Par Joël Onana
United4Cameroon a réagi au décès d’Anicet Ekane, mort le 1er décembre 2025 alors qu’il se trouvait au Sed sous la garde du tribunal militaire. L’organisation affirme que l’opposant avait été arrêté à Douala en dehors de tout cadre légal, transféré à Yaoundé puis détenu dans un camp militaire sans respect des procédures. Elle estime que les conditions de sa détention, marquées notamment par la privation de soins adéquats, engagent pleinement la responsabilité de l’État.
Dans son communiqué, United4Cameroon évoque de « graves incohérences » dans la communication officielle du ministère de la Défense, notamment la prolongation de la garde à vue au-delà des délais légaux, les conditions de détention non conformes et l’affirmation d’un suivi médical jugé inexact par la famille et les avocats qui, eux, décrivent une dégradation inquiétante de son état de santé.
L’organisation rappelle que les enquêtes annoncées par le gouvernement sur des cas de violations graves n’aboutissent jamais à des conclusions publiques. Elle cite notamment la vidéo montrant la torture de l’artiste Longuè Longuè, pour laquelle une enquête avait été promise sans qu’aucune suite n’ait été donnée malgré l’identification claire des responsables. Pour United4Cameroon, ce précédent illustre la persistance d’une impunité institutionnalisée.
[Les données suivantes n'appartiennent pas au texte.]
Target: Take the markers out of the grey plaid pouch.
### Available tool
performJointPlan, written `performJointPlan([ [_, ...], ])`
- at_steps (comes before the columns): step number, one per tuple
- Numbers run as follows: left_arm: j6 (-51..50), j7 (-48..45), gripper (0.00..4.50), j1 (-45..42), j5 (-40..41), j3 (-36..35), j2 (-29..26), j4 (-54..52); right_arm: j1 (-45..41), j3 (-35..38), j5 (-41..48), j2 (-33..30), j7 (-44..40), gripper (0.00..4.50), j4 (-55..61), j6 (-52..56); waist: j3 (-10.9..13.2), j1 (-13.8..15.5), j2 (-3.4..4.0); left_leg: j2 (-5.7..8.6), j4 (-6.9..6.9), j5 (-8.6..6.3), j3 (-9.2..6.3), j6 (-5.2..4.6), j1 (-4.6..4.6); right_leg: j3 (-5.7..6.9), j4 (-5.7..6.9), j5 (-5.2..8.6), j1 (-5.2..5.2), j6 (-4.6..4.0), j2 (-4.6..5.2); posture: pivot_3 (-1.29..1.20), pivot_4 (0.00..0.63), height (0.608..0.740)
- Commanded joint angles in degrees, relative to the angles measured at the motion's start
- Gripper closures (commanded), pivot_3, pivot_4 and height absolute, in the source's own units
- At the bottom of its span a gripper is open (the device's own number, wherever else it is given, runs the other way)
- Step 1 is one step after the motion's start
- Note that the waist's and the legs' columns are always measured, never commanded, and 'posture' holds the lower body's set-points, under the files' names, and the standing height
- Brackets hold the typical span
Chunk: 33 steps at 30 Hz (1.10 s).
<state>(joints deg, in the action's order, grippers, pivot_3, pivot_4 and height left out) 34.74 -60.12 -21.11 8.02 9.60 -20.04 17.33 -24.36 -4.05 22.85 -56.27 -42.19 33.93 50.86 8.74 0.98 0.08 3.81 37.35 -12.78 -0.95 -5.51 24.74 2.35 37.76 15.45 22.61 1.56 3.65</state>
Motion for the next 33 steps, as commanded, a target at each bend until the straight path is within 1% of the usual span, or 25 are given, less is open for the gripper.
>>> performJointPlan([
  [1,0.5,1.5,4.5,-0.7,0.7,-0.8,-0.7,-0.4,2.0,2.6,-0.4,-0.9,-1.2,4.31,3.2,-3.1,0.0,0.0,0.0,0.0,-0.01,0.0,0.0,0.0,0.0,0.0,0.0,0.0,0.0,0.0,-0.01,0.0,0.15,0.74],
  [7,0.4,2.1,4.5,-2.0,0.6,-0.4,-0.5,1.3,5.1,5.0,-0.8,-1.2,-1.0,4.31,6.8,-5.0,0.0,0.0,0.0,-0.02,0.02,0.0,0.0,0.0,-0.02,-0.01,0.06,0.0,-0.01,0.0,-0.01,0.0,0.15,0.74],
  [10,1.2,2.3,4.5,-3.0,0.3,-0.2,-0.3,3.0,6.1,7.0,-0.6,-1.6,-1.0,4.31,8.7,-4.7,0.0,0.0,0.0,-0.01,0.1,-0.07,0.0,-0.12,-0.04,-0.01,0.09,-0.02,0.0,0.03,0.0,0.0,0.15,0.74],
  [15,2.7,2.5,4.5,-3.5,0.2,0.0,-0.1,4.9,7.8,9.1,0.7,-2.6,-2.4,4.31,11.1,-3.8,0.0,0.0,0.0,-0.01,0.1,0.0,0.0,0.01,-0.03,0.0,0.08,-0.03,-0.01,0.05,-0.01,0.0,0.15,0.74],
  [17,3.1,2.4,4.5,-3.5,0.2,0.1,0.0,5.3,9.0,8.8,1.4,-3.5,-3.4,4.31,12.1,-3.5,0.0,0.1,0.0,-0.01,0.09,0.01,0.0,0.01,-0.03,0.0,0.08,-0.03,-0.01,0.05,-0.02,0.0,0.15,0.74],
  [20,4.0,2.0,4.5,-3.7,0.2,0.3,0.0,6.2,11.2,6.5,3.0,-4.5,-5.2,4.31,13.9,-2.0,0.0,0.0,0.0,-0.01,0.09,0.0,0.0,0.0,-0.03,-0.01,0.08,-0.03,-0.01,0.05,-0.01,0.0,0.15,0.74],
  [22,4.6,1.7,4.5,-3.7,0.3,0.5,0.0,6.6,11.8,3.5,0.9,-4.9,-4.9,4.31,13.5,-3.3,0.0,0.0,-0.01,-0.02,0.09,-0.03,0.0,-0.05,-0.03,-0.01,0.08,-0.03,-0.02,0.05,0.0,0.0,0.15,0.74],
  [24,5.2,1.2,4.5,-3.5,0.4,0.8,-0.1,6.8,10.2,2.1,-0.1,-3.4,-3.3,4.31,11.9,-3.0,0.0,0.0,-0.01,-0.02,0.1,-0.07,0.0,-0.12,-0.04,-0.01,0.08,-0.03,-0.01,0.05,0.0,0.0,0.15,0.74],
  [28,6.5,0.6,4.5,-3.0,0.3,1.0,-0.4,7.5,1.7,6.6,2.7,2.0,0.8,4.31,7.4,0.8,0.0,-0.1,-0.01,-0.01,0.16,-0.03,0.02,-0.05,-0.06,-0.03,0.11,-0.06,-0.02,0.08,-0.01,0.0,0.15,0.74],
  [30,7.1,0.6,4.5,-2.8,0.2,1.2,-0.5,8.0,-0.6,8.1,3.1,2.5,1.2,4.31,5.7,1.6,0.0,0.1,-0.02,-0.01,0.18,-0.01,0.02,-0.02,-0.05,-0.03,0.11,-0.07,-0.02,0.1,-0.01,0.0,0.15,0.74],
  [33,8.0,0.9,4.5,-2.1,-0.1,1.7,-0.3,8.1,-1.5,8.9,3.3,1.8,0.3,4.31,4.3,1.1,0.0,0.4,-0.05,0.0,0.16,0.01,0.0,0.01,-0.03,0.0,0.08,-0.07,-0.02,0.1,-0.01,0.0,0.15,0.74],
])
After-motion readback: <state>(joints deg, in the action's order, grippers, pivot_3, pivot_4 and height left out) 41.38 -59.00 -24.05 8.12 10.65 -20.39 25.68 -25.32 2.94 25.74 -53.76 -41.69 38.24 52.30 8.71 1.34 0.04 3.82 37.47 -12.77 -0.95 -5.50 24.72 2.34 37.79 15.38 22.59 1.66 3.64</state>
L’organisation exige l’ouverture immédiate d’une enquête indépendante, crédible et transparente sur la mort d’Anicet Ekane. Elle demande également la libération de tous les prisonniers politiques détenus dans des conditions similaires et la cessation des répressions contre les acteurs pacifiques de la vie publique. Elle critique par ailleurs la communauté internationale, jugée trop passive face aux violations graves et répétées des droits humains commises au Cameroun.
Anicet Ekane, figure de l’opposition, est décédé dans un contexte de crise post-électorale marqué par des arrestations multiples et la contestation de l’élection présidentielle du 12 octobre. Depuis l’annonce de sa mort, plusieurs voix de la société civile et du monde politique réclament une clarification des conditions de sa détention et dénoncent un climat généralisé de répression.